#### INSTRUCTIONS TO FOLLOW:
Type the records that follow again exactly as written, but drop the pictures.

Items from a dataset:
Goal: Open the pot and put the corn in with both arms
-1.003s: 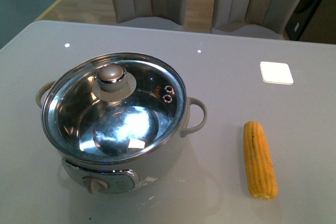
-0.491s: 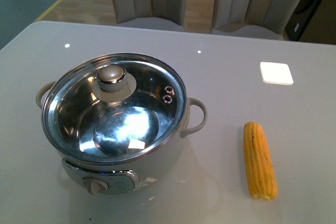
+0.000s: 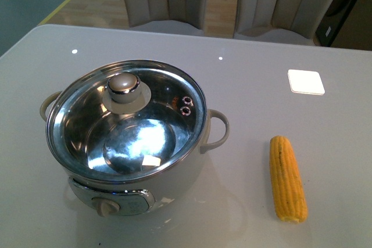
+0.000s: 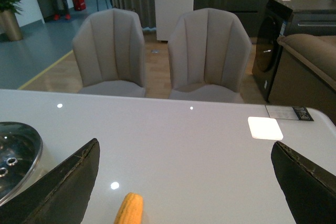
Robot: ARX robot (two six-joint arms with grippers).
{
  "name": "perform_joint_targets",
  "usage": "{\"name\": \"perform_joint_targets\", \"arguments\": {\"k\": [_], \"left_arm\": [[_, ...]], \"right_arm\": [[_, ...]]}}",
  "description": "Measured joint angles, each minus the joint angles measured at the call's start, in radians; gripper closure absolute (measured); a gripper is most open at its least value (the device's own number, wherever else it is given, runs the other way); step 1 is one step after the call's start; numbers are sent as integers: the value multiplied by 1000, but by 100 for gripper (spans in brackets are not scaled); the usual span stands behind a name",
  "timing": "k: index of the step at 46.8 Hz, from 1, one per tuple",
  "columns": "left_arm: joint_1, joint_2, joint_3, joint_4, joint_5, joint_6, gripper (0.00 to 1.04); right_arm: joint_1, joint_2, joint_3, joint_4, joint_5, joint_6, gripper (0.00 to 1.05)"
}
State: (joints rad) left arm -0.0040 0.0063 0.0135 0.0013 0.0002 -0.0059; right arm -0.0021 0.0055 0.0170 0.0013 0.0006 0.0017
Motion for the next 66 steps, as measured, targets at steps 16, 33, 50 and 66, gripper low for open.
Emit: {"name": "perform_joint_targets", "arguments": {"k": [16, 33, 50, 66], "left_arm": [[-138, 249, 117, -320, -401, -189, 7], [-230, 620, 209, -30, -451, -266, 7], [-348, 1264, 356, 546, -443, -221, 7], [-425, 1646, 499, 750, -393, -200, 7]], "right_arm": [[0, -1, 0, 0, 0, 0, 9], [0, -1, 0, 0, 0, 0, 9], [0, -1, 0, 0, 0, 0, 9], [0, -1, 0, 0, 0, 0, 9]]}}
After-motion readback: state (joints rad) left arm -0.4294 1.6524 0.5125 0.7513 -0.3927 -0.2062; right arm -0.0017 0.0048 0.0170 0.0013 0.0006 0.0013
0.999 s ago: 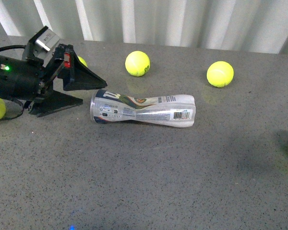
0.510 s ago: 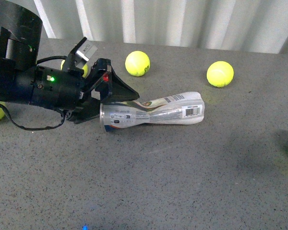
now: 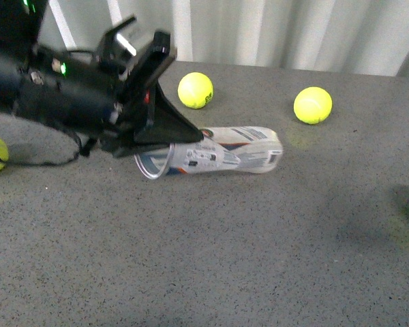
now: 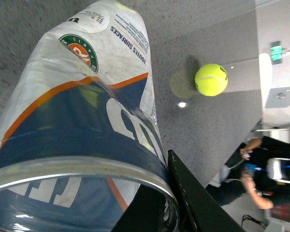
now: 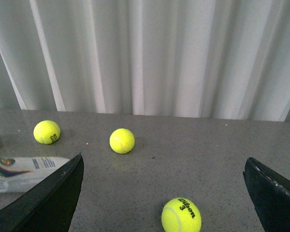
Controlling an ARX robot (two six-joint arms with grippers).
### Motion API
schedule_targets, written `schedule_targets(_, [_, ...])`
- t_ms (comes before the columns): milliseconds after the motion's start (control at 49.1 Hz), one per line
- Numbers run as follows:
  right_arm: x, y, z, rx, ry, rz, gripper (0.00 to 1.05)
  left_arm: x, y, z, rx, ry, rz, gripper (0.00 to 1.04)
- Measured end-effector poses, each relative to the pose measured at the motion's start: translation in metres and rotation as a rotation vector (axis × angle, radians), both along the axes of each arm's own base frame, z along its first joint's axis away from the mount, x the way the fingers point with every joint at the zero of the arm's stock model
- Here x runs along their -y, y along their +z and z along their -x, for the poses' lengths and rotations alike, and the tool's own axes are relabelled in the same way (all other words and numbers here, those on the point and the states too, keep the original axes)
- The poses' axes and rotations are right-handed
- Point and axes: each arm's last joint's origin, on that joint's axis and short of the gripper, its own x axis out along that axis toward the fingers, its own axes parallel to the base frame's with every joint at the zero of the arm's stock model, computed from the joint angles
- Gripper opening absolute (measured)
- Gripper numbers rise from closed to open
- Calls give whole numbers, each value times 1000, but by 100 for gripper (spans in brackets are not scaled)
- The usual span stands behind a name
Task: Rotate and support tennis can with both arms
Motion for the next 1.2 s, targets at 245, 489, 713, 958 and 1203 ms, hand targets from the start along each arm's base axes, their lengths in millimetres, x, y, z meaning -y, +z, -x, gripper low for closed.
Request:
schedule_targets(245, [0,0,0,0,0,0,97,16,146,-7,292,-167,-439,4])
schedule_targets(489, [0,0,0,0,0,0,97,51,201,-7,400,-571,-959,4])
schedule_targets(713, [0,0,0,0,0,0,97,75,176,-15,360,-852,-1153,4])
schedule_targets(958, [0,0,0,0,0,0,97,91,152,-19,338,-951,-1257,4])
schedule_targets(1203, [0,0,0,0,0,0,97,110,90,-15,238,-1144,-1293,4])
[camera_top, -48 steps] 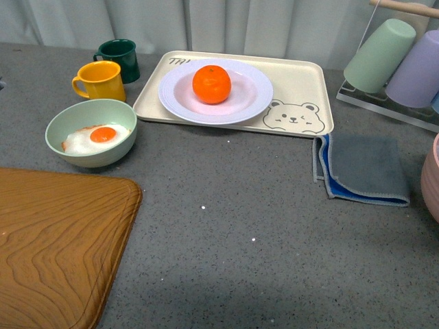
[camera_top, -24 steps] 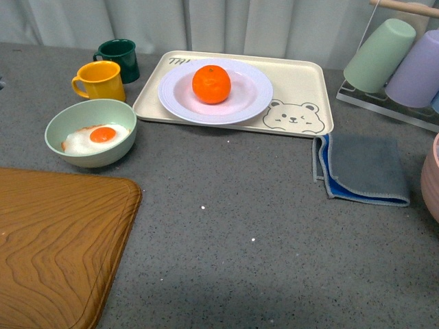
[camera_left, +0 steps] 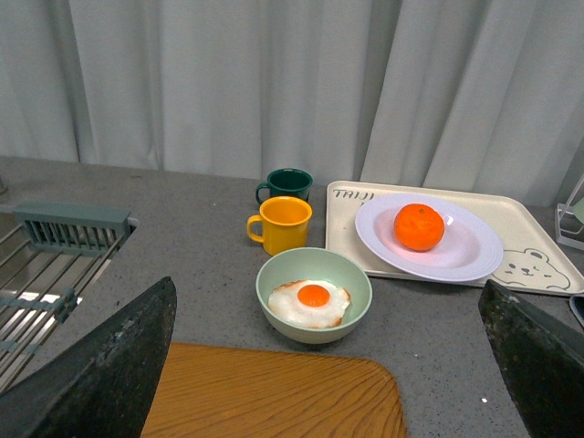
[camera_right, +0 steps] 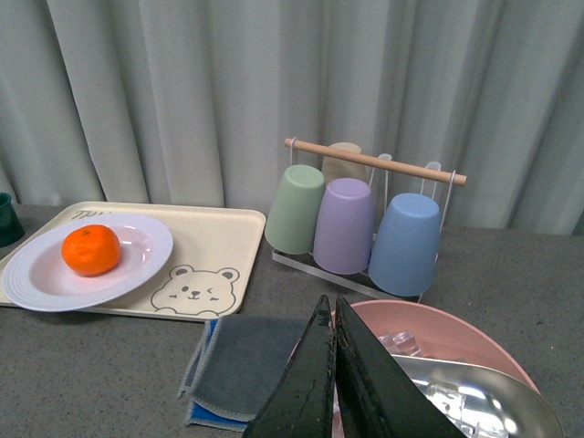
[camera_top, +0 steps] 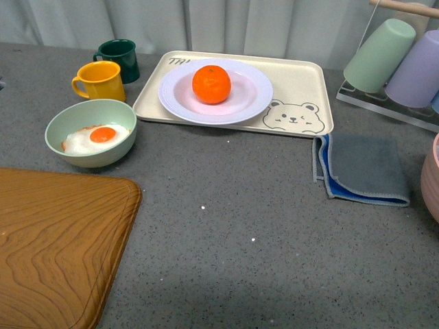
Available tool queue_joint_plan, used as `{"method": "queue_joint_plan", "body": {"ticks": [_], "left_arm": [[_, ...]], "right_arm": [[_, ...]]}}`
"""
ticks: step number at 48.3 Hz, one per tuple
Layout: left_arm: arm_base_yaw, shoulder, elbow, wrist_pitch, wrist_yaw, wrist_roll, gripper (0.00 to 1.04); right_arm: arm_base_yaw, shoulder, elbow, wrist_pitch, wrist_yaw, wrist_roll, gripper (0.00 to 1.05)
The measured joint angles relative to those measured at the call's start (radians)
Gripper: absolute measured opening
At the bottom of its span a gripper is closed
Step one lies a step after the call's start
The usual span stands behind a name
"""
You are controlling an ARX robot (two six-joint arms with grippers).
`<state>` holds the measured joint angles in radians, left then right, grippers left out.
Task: Place orange and plate with both arms
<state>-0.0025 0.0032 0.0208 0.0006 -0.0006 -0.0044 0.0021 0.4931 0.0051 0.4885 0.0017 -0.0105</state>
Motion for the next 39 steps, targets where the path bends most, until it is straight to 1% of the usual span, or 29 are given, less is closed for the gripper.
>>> {"method": "queue_joint_plan", "body": {"ticks": [26,39], "left_arm": [[0.0,0.0,0.0,0.0,0.0,0.0,0.98],[0.0,0.0,0.0,0.0,0.0,0.0,0.98]], "right_arm": [[0.0,-0.249,0.0,-0.241,0.0,0.0,0.01],[0.0,-0.316,0.0,-0.308,0.0,0.0,0.01]]}}
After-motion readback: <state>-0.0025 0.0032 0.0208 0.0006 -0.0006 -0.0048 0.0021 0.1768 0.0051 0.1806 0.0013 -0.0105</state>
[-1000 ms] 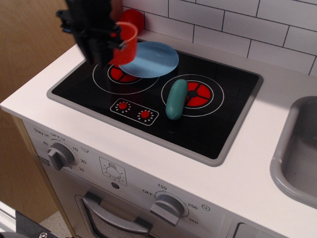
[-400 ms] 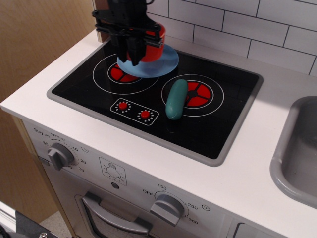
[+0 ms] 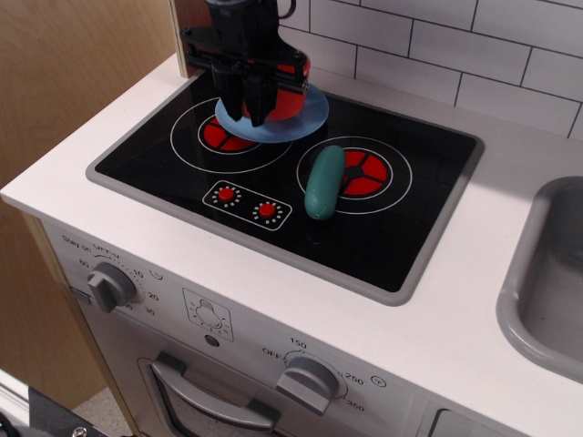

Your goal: Put cup on plate

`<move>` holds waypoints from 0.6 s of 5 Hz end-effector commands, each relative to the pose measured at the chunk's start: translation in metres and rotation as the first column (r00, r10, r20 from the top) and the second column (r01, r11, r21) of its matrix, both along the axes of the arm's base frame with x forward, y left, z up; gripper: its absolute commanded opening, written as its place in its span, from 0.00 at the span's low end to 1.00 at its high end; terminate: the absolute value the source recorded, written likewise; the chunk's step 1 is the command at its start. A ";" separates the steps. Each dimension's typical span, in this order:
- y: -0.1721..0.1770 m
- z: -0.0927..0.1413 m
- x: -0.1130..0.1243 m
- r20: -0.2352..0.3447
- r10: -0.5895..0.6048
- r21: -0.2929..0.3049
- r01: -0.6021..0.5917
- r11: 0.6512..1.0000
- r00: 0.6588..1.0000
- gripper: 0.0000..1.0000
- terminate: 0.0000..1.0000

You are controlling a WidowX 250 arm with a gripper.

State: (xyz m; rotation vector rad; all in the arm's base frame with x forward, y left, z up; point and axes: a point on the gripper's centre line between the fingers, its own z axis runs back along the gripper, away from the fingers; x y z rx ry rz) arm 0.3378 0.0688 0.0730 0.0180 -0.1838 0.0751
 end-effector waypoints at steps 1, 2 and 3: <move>0.007 0.029 0.007 0.072 -0.030 0.028 0.028 0.999 0.997 1.00 0.00; 0.008 0.038 -0.001 0.071 -0.025 0.008 0.025 1.000 0.997 1.00 0.00; 0.008 0.043 -0.014 0.070 -0.049 0.012 0.048 0.999 0.996 1.00 0.00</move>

#### EXERCISE RESPONSE:
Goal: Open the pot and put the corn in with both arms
-1.003s: 
-0.491s: 
+0.000s: 
+0.000s: 
Robot: ARX robot (two six-joint arms with grippers).
{
  "name": "perform_joint_targets",
  "usage": "{\"name\": \"perform_joint_targets\", \"arguments\": {\"k\": [_], \"left_arm\": [[_, ...]], \"right_arm\": [[_, ...]]}}",
  "description": "Measured joint angles, each minus the joint angles measured at the call's start, in radians; gripper closure absolute (measured); a gripper is most open at its least value (the device's own number, wherever else it is given, runs the other way); step 1 is one step after the call's start; numbers are sent as integers: the value multiplied by 1000, but by 100 for gripper (spans in brackets are not scaled); the usual span stands behind a name",
  "timing": "k: index of the step at 46.8 Hz, from 1, one per tuple",
  "columns": "left_arm: joint_1, joint_2, joint_3, joint_4, joint_5, joint_6, gripper (0.00 to 1.04); right_arm: joint_1, joint_2, joint_3, joint_4, joint_5, joint_6, gripper (0.00 to 1.05)"
}
State: (joints rad) left arm -0.0040 0.0063 0.0135 0.0013 0.0002 -0.0059; right arm -0.0021 0.0055 0.0170 0.0013 0.0006 0.0017
Motion for the next 66 steps, as measured, targets at steps 16, 33, 50 and 66, gripper low for open.
Emit: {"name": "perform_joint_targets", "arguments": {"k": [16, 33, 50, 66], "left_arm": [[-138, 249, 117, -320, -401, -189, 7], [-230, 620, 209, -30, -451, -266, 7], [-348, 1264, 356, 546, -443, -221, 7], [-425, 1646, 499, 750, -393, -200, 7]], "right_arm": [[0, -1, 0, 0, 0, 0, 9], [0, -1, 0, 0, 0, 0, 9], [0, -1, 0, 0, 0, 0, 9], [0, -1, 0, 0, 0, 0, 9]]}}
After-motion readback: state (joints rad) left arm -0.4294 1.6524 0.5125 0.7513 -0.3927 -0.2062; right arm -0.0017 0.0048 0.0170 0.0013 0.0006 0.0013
0.999 s ago: 
0.510 s ago: 
now: 
now: 
now: 
Controlling an ARX robot (two six-joint arms with grippers).
### Motion API
schedule_targets, written `schedule_targets(_, [_, ...])`
- t_ms (comes before the columns): milliseconds after the motion's start (control at 49.1 Hz), one per line
- Numbers run as follows:
  right_arm: x, y, z, rx, ry, rz, gripper (0.00 to 1.05)
  left_arm: x, y, z, rx, ry, rz, gripper (0.00 to 1.04)
- Measured end-effector poses, each relative to the pose measured at the motion's start: translation in metres and rotation as a rotation vector (axis × angle, radians), both along the axes of each arm's own base frame, z along its first joint's axis away from the mount, x the way the fingers point with every joint at the zero of the arm's stock model
- Here x runs along their -y, y along their +z and z along their -x, for the poses' lengths and rotations alike, and the tool's own axes are relabelled in the same way (all other words and numbers here, those on the point and the states too, keep the original axes)
- The poses' axes and rotations are right-handed
- Point and axes: each arm's last joint's origin, on that joint's axis and short of the gripper, its own x axis out along that axis toward the fingers, its own axes parallel to the base frame's with every joint at the zero of the arm's stock model, computed from the joint angles
- Gripper opening absolute (measured)
- Gripper numbers rise from closed to open
- Calls give whole numbers, each value times 1000, but by 100 for gripper (spans in brackets are not scaled)
- The usual span stands behind a name
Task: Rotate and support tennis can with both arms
Motion for the next 1.2 s, targets at 245, 489, 713, 958 and 1203 ms, hand targets from the start along each arm's base axes, their lengths in millimetres, x, y, z meaning -y, +z, -x, gripper low for closed.
Request:
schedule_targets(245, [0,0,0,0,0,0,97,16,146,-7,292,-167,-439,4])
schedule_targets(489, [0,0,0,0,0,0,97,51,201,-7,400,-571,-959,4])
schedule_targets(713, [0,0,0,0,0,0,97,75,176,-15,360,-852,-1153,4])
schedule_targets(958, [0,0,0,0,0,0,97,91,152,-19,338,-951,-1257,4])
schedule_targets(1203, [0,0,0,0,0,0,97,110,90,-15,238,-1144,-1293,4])
[camera_top, -48 steps] 
[camera_top, -24 steps] 
[camera_left, +0 steps] 
[camera_right, +0 steps] 
[camera_top, +0 steps] 
Available tool queue_joint_plan, used as `{"method": "queue_joint_plan", "body": {"ticks": [_], "left_arm": [[_, ...]], "right_arm": [[_, ...]]}}`
"""
ticks: step number at 48.3 Hz, one per tuple
Layout: left_arm: arm_base_yaw, shoulder, elbow, wrist_pitch, wrist_yaw, wrist_roll, gripper (0.00 to 1.04); right_arm: arm_base_yaw, shoulder, elbow, wrist_pitch, wrist_yaw, wrist_roll, gripper (0.00 to 1.05)
The measured joint angles relative to those measured at the call's start (radians)
Gripper: absolute measured opening
At the bottom of its span a gripper is closed
Step one lies a step after the call's start
The usual span stands behind a name
"""
You are controlling an ARX robot (two six-joint arms with grippers).
`<state>` holds the measured joint angles in radians, left then right, grippers left out.
Task: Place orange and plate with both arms
<state>-0.0025 0.0032 0.0208 0.0006 -0.0006 -0.0044 0.0021 0.4931 0.0051 0.4885 0.0017 -0.0105</state>
Motion for the next 39 steps, targets where the path bends most, until it is straight to 1% of the usual span, or 29 are given, less is closed for the gripper.
>>> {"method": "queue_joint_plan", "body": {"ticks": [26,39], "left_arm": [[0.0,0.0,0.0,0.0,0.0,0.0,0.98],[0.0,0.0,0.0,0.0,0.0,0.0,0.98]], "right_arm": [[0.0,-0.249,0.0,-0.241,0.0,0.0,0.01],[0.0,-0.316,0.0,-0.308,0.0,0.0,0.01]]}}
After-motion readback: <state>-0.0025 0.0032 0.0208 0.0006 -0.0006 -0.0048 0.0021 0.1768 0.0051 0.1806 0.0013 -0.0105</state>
[-1000 ms] 
[-400 ms] 
[+0 ms] 

Your goal: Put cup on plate

`<move>` holds waypoints from 0.6 s of 5 Hz end-effector commands, each relative to the pose measured at the chunk's start: translation in metres and rotation as the first column (r00, r10, r20 from the top) and the second column (r01, r11, r21) of its matrix, both along the axes of the arm's base frame with x forward, y left, z up; gripper: its absolute commanded opening, written as its place in its span, from 0.00 at the span's low end to 1.00 at its high end; terminate: the absolute value the source recorded, written likewise; the chunk's step 1 is the command at its start. A ";" separates the steps. Each dimension's typical span, in this order:
- y: -0.1721..0.1770 m
- z: -0.0927..0.1413 m
- x: -0.1130..0.1243 m
- r20: -0.2352..0.3447
- r10: -0.5895..0.6048
- r21: -0.2929..0.3049
- r01: -0.6021..0.5917
- r11: 0.6512..1.0000
- r00: 0.6588..1.0000
- gripper: 0.0000..1.0000
- terminate: 0.0000..1.0000

You are controlling a WidowX 250 arm with a gripper.

State: (xyz m; rotation vector rad; all in the arm's base frame with x forward, y left, z up; point and axes: a point on the gripper's centre line between the fingers, its own z axis runs back along the gripper, away from the fingers; x y z rx ry rz) arm 0.3378 0.0688 0.0730 0.0180 -0.1838 0.0751
 end-effector waypoints at steps 1, 2 and 3: <move>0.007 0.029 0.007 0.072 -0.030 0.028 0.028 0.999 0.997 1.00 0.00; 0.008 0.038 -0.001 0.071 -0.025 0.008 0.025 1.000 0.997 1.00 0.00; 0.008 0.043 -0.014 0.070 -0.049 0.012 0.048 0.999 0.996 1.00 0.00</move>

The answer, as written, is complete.